### Exercise instructions
Across the material below, how many lines contain the word "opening"? Respond with the number only.

### Data provided
________________________________________

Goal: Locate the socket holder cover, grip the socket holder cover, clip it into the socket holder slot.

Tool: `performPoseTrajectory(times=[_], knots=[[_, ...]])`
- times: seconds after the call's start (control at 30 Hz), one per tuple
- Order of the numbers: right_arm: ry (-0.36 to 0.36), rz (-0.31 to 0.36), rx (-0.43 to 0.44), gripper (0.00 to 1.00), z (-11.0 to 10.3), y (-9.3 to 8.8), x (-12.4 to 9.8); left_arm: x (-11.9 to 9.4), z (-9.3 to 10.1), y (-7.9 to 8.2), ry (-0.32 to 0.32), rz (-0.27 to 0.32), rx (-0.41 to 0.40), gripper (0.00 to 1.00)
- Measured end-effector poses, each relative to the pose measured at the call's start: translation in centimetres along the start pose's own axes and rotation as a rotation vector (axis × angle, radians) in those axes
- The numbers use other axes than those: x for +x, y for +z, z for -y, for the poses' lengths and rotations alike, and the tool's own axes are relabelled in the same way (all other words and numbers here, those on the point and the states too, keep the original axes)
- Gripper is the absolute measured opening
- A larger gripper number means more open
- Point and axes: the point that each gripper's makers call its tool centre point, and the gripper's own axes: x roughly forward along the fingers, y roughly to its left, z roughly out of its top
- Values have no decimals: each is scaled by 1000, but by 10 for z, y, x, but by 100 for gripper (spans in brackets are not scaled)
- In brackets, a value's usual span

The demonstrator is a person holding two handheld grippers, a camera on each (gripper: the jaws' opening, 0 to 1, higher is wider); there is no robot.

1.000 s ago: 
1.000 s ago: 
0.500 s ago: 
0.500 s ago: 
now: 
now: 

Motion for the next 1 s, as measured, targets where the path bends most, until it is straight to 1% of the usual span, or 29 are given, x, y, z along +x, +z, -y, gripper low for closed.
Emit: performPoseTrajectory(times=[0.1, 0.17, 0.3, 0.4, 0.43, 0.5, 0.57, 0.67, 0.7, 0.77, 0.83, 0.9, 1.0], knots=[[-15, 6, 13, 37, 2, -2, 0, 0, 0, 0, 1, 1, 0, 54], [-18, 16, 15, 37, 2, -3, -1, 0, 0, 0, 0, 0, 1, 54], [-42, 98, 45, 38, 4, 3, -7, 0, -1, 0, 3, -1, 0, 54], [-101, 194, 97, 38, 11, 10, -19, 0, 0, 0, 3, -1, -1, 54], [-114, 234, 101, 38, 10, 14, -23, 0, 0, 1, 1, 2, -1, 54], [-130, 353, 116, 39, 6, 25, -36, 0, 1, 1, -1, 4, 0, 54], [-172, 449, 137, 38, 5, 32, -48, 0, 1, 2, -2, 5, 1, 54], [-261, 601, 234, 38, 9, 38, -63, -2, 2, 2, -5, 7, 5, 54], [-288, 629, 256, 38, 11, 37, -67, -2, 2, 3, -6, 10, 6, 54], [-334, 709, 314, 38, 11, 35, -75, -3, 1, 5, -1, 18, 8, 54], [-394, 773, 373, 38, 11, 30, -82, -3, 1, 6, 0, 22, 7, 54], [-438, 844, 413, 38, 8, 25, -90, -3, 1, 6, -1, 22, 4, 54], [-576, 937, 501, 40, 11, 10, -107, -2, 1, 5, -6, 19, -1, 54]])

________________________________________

### Reply
2